Matt, I have a great deal of experience in that sort of thing, and from my experience you are being overly conservative. I don't recall exactly how much film we ran, but it was on the order of miles per day, and printed work was drastically more, easily enough to cave in the roof of a house. We used almost exclusively kodak professional color neg - CPS, VPSII, VPSIII, and Portra 160.

We once got caught with some sort of problem that took a lot of reprinting, and after that we set up a program to screen all of the new emulsions sensitometrically. They virtually never changed (with a few exceptions). But I mention this because it means that we knew what the emulsion looked like when it was new.

Now, in our studio chain, including a traveling "road" operation, we were always getting film back that someone had "found" in the back of a cabinet or in the trunk of a car they were taking over, etc. Because of the unknown storage history, they were instructed not to use it. In our main office we'd pull off a foot or two and print some sensi wedges for an abbreviated screening (similar to what a control strip plot does). Most of the film had presumably been stored in conditions of a typical retail store (in the U.S.), but who knows for sure? Almost always, it was a virtual match for the new sample of the same emulsion. This pattern continued, even when the film was a year or two past the expiration date. And definitely, no one was refrigerating those films.

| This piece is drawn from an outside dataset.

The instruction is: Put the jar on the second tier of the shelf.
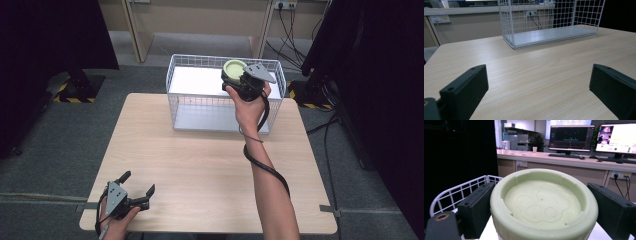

I should point out that there was some slight fluctuation in these test "plots" but it was within a normal statistical control range. I'm doubtful that regular photographers would have a stable enough process to even be able to detect the occasional emulsion "signatures" that we saw. Certainly these would not have shown on printed work.

I have previously posted results of a "heat stress" test we had done where we ran VPSIII at an elevated temperature for weeks, and then exposed sensi wedges on it. We also ran a couple of amateur films to see how much better they would be than the "delicate" pro films. And we were surprised that VPSIII was significantly more rugged than the amateur films. So a great deal of what we previously had believed about pro vs amateur films was wrong.

Now, if I was planning to use a film 5 years or so out of date, I'd refrigerate or freeze it, but for normal time ranges with the specific films we tested, no - no special storage. Any other brands, sorry, can't say for sure.